***** Dataset records *****

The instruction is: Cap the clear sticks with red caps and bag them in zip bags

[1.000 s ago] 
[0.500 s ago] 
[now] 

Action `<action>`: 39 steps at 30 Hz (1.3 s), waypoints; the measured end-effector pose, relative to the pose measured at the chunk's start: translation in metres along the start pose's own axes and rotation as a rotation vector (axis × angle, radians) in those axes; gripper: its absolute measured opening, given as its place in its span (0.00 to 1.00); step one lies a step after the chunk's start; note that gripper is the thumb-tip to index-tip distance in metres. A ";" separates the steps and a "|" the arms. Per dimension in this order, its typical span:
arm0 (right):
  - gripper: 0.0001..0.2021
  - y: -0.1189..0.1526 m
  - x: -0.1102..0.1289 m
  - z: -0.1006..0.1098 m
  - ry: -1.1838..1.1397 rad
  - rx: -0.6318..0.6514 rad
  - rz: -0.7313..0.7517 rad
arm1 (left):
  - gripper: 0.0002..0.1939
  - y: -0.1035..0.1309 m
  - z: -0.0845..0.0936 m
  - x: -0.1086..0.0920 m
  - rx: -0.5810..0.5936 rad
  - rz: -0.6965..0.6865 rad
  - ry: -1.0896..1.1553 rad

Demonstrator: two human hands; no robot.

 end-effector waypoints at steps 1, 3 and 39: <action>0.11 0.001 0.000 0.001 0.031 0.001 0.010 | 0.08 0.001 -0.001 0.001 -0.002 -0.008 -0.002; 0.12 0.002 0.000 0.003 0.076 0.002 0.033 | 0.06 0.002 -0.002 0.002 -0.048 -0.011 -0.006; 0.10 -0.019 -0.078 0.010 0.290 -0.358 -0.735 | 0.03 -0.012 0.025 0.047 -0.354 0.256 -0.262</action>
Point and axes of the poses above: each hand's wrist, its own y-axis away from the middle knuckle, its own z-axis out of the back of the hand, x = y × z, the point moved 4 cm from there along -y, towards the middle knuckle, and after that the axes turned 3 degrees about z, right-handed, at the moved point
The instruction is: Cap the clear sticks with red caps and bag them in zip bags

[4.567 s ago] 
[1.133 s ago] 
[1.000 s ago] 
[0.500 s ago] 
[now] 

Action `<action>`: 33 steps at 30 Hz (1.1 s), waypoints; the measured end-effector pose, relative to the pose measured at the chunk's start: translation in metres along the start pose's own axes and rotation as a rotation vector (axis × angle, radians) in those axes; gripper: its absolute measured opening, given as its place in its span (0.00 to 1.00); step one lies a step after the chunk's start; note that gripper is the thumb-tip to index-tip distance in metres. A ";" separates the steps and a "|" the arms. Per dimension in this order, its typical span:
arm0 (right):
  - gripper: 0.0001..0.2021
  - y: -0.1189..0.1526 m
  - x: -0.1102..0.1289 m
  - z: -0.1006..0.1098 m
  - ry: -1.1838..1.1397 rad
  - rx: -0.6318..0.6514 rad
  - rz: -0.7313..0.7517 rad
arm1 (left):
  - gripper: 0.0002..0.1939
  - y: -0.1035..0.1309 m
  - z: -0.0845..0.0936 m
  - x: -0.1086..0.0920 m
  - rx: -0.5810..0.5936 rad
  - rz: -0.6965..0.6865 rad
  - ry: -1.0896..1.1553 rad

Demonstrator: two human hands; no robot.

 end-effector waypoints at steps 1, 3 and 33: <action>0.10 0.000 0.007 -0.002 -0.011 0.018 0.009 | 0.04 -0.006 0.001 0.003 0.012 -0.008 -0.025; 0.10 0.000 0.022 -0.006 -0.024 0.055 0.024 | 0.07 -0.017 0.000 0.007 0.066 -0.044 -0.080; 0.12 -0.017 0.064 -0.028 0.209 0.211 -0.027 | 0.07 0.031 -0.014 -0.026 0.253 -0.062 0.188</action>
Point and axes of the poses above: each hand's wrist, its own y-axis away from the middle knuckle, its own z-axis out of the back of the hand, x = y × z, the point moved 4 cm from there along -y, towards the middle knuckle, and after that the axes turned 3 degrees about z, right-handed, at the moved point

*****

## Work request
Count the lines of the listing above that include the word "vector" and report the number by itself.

## Response to this exercise
2